Despite these limitations, the estimated incidence of myocardial

Despite these limitations, the estimated incidence of myocardial infarction in our cohort would have been 1.75 cases per 1000 patient-years, which is not different from that reported in major cohorts such as the French Hospital Database on HIV ANRS Cohort CO4 (1.24 cases per 1000 patient-years) [4], although it is lower than that for the D:A:D study (3.3 cases per 1000 person-years) [6]. In addition, 42% of the HIV+/ACS group

in our study were women, a percentage that is twice as high as that reported in a recent meta-analysis [41]. As a consequence of the retrospective nature of our analysis, all HIV-infected patients who experienced myocardial infarction in our cohort were not necessarily included in this study. In fact, all 14 patients excluded because of the unavailability of data were men. Nevertheless, selleck products our study was designed to control for age and gender, so Lumacaftor order no biases from these variables should

be expected. As in any other retrospective study, we had no information available on a number of variables of potential interest for ACS in both HIV-positive and HIV-negative participants. One of these was the use of cocaine, as this factor has been recently associated with the risk of ACS in our area [42], particularly in persons younger than 30 years (25%) relative to those aged 45ā€“50 years (5.5%). In our study, the mean age of participants was 53 years, and 11% of the HIV+/ACS group admitted the use of cocaine. This prevalence

was higher than that in the HIV+/noACS group (3%) (Pā€‰=ā€‰0.0591), but we had no data on cocaine use in non-HIV-infected persons. Because HIV-positive patients commonly had regular follow-up data, some variables were available in HIV-positive but not HIV-negative participants. Our study also has some notable strengths. It is the first study, to our knowledge, to assess the PARs of common traditional cardiovascular risk factors in the HIV-positive population. We compared, as accurately as possible, the PARs of those factors between HIV-positive and HIV-negative adults, matching for age and gender in both HIV-positive and HIV-negative participants, and the known duration of HIV infection in HIV-positive Alanine-glyoxylate transaminase participants and calendar date of ACS diagnosis in HIV-negative participants.
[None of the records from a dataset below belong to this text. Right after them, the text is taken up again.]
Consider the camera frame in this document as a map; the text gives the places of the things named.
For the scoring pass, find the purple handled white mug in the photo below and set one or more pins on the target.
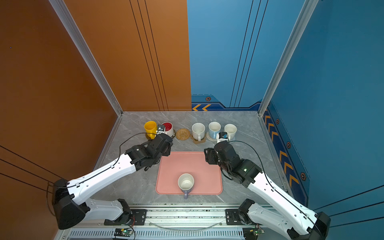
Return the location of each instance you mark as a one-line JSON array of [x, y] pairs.
[[186, 183]]

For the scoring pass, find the cork paw print coaster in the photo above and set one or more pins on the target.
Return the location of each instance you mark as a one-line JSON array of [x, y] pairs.
[[203, 140]]

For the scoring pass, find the aluminium corner post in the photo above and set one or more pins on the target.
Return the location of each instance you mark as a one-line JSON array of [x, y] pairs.
[[76, 36], [301, 23]]

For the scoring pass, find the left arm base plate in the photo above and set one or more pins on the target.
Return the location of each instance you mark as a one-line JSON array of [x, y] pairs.
[[138, 216]]

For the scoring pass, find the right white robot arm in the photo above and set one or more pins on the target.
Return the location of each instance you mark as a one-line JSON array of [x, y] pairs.
[[289, 218]]

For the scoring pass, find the left circuit board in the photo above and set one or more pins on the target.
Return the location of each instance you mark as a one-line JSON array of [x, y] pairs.
[[124, 234]]

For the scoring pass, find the circuit board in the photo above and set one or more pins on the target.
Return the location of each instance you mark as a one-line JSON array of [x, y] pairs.
[[252, 234], [124, 234]]

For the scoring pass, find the light blue mug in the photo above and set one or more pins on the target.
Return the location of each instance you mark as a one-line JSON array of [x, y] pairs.
[[214, 129]]

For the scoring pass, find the pink rectangular tray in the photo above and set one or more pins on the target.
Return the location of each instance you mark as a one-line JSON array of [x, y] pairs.
[[208, 178]]

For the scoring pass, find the aluminium corner post right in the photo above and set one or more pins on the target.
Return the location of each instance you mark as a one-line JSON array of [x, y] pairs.
[[301, 23]]

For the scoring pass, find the red inside white mug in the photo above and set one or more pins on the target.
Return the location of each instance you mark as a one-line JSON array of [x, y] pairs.
[[169, 130]]

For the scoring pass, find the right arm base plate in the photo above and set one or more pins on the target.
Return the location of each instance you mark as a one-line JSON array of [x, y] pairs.
[[234, 217]]

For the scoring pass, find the yellow mug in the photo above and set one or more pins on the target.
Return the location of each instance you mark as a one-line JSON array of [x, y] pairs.
[[151, 127]]

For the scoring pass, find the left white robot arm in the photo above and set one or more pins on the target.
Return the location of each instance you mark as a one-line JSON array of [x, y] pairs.
[[72, 202]]

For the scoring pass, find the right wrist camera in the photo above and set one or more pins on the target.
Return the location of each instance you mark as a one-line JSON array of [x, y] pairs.
[[222, 137]]

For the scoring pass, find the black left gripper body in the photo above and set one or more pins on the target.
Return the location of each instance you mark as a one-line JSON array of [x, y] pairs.
[[168, 152]]

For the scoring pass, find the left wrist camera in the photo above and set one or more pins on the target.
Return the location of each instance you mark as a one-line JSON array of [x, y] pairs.
[[161, 129]]

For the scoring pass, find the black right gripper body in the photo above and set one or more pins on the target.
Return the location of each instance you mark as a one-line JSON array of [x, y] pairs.
[[212, 156]]

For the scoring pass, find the aluminium front rail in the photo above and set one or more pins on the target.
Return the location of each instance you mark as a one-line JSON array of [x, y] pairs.
[[170, 223]]

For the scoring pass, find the woven rattan round coaster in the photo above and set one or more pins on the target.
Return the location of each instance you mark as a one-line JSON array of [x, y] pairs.
[[183, 134]]

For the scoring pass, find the right circuit board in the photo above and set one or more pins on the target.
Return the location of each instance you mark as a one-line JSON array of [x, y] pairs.
[[252, 234]]

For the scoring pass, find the multicolour woven round coaster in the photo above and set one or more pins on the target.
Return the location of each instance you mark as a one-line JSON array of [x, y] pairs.
[[210, 139]]

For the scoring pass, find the aluminium corner post left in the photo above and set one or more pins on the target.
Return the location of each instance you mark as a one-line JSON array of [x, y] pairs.
[[76, 36]]

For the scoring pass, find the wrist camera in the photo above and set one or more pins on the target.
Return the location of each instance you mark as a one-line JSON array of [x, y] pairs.
[[222, 137], [161, 129]]
Moreover, we took particular care to use similar working definitions of risk factors and outcomes in both HIV-positive and HIV-negative populations. In conclusion, in our study, the contribution of smoking to ACS in HIV-positive adults was almost twice that in HIV-negative adults, and the contribution of smoking in the HIV-positive population was greater than those of diabetes and hypertension. If our results are confirmed, a substantial reduction in the incidence of ACS in HIV-positive adults should be expected if the contribution of smoking can be eliminated.